- _WHAT THE TASK REQUIRES_: Nothing outside the range is wanted. Repeat exactly the lines below from the one with "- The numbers" through the one with "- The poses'".

** RECORDS SHOWN follows **

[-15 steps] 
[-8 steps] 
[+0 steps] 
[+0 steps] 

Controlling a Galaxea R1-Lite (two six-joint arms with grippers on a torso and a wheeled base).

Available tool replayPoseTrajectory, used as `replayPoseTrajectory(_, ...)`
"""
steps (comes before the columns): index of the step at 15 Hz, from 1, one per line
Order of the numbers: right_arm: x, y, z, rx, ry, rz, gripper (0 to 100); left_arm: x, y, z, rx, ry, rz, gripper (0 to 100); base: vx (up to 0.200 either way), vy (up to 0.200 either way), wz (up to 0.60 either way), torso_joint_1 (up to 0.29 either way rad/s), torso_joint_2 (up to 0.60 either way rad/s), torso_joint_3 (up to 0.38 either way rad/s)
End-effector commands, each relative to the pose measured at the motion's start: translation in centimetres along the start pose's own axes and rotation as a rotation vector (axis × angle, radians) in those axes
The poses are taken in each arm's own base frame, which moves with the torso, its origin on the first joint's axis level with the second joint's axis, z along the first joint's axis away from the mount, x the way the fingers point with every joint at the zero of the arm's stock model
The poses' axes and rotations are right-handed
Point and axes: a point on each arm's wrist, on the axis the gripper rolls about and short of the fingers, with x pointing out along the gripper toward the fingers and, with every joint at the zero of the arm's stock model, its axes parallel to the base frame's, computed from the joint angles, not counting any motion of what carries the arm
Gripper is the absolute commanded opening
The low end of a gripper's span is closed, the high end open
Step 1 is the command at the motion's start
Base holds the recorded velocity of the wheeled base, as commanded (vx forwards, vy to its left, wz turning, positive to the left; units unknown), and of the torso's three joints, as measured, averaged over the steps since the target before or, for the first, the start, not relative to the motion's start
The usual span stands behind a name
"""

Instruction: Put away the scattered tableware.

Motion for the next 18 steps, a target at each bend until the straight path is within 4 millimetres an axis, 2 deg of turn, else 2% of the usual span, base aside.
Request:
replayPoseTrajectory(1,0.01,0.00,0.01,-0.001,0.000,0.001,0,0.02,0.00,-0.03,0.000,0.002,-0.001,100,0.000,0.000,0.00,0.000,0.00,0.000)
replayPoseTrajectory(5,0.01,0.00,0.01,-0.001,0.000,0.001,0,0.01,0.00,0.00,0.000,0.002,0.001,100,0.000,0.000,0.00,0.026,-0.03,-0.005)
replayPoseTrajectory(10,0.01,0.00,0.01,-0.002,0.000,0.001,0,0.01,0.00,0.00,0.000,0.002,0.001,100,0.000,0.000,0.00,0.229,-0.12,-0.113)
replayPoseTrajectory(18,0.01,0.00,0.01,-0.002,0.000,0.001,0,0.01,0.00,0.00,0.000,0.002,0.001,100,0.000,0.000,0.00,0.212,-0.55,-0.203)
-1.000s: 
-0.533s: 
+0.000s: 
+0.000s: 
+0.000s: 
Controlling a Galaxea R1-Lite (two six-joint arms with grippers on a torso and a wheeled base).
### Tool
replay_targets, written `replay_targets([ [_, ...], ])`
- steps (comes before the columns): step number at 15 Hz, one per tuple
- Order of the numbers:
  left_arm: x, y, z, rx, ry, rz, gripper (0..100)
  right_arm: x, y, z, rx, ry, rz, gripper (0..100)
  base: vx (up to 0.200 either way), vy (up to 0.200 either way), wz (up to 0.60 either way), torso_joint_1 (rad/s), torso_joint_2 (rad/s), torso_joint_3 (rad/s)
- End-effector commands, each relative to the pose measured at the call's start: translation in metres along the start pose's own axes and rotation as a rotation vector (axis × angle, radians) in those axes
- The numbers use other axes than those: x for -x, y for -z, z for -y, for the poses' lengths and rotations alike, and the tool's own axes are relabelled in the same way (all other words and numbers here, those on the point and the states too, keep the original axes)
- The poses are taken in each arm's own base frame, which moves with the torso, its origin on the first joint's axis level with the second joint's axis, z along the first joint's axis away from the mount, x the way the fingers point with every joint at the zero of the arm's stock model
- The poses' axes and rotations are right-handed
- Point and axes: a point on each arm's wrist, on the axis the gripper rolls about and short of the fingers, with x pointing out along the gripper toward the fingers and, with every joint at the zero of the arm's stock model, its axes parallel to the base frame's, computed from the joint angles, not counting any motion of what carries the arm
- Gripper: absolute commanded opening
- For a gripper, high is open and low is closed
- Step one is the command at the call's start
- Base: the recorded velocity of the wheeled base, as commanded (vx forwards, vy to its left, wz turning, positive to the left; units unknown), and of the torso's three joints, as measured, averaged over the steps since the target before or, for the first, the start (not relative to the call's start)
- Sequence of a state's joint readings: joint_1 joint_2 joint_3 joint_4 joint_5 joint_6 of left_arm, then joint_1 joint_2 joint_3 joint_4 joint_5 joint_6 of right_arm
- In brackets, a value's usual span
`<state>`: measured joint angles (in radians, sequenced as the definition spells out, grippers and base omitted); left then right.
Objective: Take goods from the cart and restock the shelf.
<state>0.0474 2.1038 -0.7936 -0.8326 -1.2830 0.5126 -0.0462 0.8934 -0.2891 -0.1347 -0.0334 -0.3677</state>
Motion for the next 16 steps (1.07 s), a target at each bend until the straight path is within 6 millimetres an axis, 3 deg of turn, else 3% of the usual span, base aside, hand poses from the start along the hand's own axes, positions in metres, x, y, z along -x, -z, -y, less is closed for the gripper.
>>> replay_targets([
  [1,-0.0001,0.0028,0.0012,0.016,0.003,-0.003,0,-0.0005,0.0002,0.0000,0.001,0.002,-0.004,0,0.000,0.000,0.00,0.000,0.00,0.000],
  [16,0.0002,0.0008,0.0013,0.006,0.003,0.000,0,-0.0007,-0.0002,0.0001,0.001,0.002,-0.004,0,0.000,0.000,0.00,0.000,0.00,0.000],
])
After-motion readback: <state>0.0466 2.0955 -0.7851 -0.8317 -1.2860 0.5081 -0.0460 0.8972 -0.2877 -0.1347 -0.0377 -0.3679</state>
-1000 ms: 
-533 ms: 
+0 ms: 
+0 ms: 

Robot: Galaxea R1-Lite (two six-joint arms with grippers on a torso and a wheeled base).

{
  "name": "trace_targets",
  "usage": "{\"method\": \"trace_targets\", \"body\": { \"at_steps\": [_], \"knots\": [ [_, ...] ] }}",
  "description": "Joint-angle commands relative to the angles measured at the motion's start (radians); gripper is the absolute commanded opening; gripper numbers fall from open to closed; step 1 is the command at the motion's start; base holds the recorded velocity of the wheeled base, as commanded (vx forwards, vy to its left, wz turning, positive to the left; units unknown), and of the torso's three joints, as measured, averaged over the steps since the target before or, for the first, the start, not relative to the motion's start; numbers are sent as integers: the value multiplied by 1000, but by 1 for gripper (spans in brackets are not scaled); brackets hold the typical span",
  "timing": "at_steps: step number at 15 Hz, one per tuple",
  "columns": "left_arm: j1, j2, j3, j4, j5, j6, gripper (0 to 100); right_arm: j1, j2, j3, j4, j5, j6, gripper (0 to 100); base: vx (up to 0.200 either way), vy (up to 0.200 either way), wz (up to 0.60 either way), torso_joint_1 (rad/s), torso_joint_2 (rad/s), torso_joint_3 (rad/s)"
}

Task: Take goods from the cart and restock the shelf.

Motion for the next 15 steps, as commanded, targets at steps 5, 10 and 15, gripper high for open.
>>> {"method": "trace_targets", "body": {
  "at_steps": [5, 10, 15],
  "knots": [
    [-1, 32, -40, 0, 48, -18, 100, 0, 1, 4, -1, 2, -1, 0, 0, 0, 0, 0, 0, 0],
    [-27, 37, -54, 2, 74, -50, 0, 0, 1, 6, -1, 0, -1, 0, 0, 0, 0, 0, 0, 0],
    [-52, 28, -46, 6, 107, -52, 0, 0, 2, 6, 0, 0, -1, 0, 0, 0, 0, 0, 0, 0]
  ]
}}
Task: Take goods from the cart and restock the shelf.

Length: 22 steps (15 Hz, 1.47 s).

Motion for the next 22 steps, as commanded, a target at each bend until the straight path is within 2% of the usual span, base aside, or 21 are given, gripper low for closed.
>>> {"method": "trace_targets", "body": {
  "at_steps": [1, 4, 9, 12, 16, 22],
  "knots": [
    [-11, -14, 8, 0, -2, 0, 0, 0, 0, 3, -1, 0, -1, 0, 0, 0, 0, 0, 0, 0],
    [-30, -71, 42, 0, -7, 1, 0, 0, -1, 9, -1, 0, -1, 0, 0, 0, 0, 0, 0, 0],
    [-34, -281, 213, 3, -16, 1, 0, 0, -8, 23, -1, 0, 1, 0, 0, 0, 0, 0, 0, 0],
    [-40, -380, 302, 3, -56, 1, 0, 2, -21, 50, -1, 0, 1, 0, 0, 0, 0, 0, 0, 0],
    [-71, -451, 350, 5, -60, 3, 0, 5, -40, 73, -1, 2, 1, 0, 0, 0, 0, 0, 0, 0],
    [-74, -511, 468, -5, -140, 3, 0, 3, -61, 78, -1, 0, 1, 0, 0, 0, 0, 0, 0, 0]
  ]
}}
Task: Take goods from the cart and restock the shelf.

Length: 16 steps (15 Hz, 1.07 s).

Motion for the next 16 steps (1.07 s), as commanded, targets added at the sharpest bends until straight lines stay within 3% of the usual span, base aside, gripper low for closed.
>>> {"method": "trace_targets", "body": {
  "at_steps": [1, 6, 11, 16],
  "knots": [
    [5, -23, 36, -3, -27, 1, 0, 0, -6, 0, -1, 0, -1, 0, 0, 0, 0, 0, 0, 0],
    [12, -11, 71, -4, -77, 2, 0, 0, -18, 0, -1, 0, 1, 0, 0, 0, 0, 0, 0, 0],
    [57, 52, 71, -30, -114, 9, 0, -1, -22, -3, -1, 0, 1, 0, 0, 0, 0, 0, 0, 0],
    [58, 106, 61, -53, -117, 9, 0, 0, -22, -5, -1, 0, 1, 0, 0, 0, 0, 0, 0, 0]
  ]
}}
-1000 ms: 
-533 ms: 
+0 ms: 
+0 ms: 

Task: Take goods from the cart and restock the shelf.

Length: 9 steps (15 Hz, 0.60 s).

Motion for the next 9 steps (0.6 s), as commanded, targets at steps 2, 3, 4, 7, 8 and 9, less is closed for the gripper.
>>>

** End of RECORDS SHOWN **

- _RESPONSE_:
- The numbers use other axes than those: x for -x, y for -z, z for -y, for the poses' lengths and rotations alike, and the tool's own axes are relabelled in the same way (all other words and numbers here, those on the point and the states too, keep the original axes)
- The poses are taken in each arm's own base frame, which moves with the torso, its origin on the first joint's axis level with the second joint's axis, z along the first joint's axis away from the mount, x the way the fingers point with every joint at the zero of the arm's stock model
- The poses' axes and rotations are right-handed

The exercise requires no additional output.